(Beginning of Data to use)
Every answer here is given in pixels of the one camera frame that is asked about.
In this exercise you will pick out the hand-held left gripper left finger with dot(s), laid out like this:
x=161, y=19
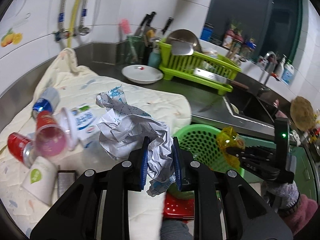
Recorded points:
x=143, y=165

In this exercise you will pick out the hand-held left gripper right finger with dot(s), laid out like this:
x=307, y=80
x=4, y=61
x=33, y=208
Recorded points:
x=177, y=165

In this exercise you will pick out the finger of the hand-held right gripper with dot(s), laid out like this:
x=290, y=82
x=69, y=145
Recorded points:
x=255, y=153
x=257, y=168

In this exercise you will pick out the yellow plastic wrapper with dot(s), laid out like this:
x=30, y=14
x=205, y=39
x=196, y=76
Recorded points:
x=225, y=140

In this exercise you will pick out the green plastic mesh basket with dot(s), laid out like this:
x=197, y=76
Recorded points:
x=200, y=140

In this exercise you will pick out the white printed paper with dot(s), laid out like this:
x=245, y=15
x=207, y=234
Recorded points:
x=130, y=130

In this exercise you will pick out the white blue milk carton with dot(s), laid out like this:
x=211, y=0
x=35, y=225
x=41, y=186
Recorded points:
x=87, y=123

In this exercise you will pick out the clear plastic cup red label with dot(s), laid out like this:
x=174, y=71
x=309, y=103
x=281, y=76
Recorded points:
x=50, y=140

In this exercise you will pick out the white paper cup green logo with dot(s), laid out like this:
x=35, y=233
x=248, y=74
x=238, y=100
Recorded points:
x=40, y=180

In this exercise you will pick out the blue drink can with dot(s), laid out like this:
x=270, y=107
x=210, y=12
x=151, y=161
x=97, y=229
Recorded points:
x=47, y=100

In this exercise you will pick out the red drink can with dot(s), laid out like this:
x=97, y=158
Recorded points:
x=17, y=143

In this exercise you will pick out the person's right hand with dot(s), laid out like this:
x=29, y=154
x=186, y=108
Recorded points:
x=281, y=195

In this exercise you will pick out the red plastic stool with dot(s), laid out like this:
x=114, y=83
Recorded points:
x=177, y=205

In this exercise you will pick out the brown round scrubber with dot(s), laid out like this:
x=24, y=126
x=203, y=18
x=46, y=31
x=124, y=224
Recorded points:
x=302, y=113

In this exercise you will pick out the steel sink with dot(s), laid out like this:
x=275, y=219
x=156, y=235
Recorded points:
x=255, y=107

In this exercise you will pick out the cream quilted cloth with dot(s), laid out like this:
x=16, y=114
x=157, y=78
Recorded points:
x=150, y=97

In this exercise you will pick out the blue white detergent bottle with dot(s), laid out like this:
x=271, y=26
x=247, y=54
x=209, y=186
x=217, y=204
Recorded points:
x=287, y=73

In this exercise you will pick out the dark grey pad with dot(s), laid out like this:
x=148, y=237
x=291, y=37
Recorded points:
x=66, y=183

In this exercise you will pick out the white pump bottle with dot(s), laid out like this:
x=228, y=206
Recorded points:
x=280, y=66

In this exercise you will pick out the chrome faucet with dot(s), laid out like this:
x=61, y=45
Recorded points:
x=268, y=55

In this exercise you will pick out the green dish rack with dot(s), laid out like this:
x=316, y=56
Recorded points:
x=185, y=61

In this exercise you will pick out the teal soap bottle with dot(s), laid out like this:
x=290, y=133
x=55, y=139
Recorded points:
x=154, y=58

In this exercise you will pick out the row of condiment bottles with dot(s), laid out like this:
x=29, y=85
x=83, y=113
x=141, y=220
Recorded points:
x=237, y=41

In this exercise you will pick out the green glass jar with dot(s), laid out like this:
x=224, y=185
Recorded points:
x=135, y=50

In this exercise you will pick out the steel wok lid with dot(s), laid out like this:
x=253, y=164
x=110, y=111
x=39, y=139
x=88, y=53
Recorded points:
x=185, y=35

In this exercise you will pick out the blue plastic container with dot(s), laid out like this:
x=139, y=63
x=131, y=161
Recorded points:
x=207, y=32

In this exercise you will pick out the pink brush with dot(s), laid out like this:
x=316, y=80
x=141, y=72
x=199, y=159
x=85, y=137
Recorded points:
x=125, y=27

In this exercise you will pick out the dark window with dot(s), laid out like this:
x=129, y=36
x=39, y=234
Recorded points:
x=250, y=5

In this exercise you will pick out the wall water valve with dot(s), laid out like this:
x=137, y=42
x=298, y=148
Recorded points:
x=62, y=33

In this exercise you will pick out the fruit wall sticker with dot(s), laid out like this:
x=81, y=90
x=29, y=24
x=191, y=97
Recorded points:
x=11, y=38

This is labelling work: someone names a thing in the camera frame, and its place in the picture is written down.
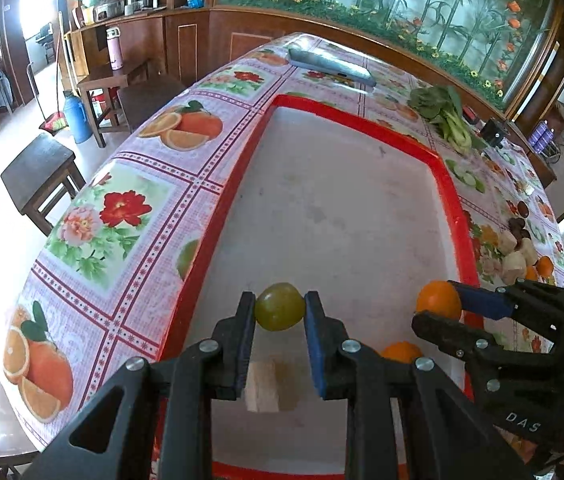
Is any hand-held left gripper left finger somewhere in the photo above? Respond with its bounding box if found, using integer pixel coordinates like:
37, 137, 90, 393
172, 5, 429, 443
22, 291, 257, 480

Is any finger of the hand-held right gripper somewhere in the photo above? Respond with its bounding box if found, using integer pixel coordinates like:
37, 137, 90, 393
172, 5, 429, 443
450, 280, 564, 356
412, 311, 553, 397

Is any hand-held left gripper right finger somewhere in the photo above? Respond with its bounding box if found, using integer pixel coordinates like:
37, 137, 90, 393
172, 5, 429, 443
304, 290, 532, 480

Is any green lime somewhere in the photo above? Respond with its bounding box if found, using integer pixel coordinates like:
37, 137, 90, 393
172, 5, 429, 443
254, 282, 307, 332

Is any red tray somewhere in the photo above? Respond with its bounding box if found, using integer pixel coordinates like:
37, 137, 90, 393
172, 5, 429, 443
154, 94, 482, 480

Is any flower printed tablecloth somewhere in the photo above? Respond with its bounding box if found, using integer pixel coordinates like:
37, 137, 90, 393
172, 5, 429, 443
0, 32, 564, 461

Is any small black box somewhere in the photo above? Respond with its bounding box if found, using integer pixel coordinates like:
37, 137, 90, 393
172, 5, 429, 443
482, 119, 506, 148

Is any purple bottle pack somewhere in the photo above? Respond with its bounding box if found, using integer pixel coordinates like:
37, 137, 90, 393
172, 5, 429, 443
532, 120, 557, 153

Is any green bok choy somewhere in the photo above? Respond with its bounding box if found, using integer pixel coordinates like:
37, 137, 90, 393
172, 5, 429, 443
408, 85, 487, 156

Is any dark wooden stool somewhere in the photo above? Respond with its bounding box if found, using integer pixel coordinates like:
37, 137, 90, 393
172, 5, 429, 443
117, 74, 187, 133
1, 132, 87, 237

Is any blue thermos jug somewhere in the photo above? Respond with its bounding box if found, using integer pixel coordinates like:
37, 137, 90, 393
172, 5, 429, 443
62, 91, 94, 145

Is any red broom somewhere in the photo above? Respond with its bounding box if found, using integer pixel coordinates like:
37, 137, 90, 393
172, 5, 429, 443
38, 10, 70, 135

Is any brown wooden side table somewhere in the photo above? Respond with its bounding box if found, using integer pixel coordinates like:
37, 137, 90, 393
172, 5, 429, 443
76, 57, 153, 148

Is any brown wooden cabinet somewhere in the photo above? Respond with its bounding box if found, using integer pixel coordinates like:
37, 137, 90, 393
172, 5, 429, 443
57, 5, 512, 126

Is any pink bottle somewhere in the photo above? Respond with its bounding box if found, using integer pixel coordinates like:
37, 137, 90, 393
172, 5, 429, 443
106, 26, 124, 71

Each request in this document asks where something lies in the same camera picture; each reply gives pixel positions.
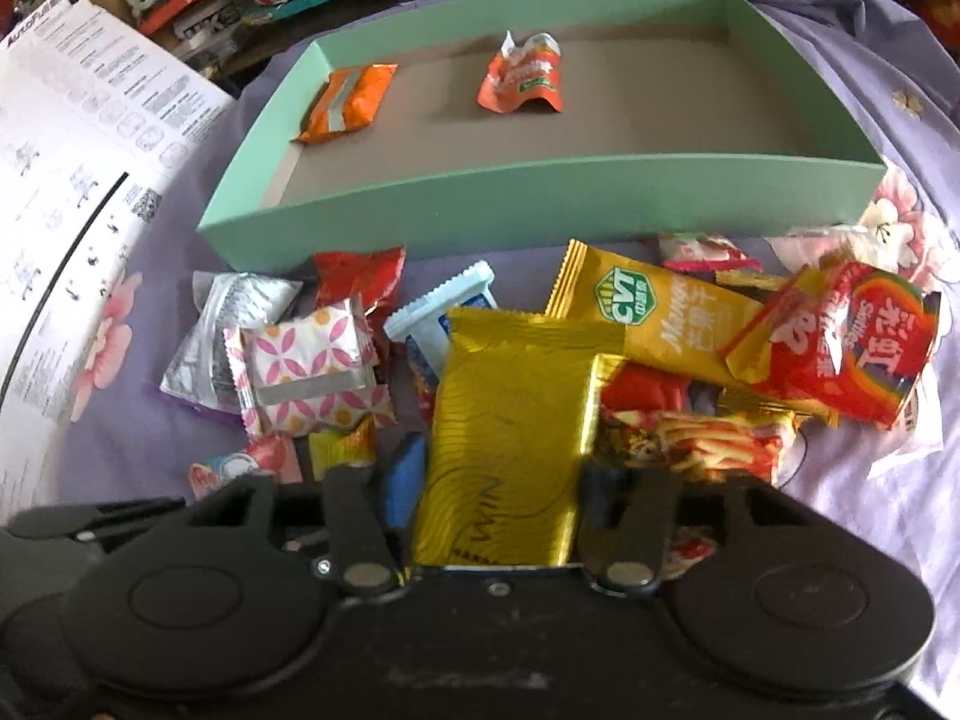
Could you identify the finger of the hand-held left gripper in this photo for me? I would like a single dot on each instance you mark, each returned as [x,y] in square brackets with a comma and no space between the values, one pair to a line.
[90,521]

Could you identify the silver foil packet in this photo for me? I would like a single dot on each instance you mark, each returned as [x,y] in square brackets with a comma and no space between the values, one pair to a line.
[217,315]

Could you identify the red rainbow candy packet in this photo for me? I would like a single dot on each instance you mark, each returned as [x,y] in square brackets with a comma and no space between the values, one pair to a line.
[840,352]

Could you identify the small yellow orange packet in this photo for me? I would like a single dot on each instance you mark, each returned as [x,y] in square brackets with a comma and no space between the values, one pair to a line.
[341,450]

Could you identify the orange packet with silver stripe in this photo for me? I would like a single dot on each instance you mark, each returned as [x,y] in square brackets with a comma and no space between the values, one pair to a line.
[352,101]

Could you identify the white instruction sheet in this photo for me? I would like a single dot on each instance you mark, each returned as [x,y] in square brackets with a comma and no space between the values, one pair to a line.
[75,165]

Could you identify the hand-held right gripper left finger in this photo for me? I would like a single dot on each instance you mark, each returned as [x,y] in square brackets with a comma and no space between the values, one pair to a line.
[405,484]

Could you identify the yellow dried fruit packet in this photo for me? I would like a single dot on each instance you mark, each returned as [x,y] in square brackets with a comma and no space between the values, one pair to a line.
[660,315]

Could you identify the red fries snack packet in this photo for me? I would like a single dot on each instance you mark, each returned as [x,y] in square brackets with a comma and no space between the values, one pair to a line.
[697,442]

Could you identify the shiny red snack packet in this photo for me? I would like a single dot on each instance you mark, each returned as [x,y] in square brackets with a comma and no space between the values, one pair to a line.
[352,274]

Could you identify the mint green cardboard box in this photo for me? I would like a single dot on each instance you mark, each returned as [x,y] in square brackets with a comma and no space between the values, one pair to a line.
[525,202]

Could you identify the gold foil snack packet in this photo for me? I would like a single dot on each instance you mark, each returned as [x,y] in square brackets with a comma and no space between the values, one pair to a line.
[502,427]

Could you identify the crumpled orange snack packet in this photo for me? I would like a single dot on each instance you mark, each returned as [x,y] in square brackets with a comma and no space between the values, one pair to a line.
[525,79]

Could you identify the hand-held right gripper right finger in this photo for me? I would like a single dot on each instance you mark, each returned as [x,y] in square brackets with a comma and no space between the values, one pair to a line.
[630,517]

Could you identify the light blue white packet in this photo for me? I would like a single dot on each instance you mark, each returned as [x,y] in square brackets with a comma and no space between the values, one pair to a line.
[427,322]

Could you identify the white pink patterned packet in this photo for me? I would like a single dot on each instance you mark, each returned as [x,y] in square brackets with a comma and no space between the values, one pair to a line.
[300,360]

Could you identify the pink white candy packet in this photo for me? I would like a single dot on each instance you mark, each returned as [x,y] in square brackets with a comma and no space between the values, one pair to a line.
[247,465]

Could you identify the pink red snack packet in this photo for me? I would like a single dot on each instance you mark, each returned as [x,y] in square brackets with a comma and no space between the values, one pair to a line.
[705,251]

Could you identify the purple floral bed sheet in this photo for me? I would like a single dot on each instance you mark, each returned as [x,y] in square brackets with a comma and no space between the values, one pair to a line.
[825,90]

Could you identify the black white small box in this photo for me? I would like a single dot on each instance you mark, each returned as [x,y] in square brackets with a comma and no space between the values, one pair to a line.
[210,26]
(End of Data to use)
▶ The problem
Scan the data above. Return every line with "steel" in it.

▶ Result below
In this exercise you will pick out the steel sink with dot(s), laid out like this:
In this exercise you will pick out the steel wok lid with dot(s), laid out like this:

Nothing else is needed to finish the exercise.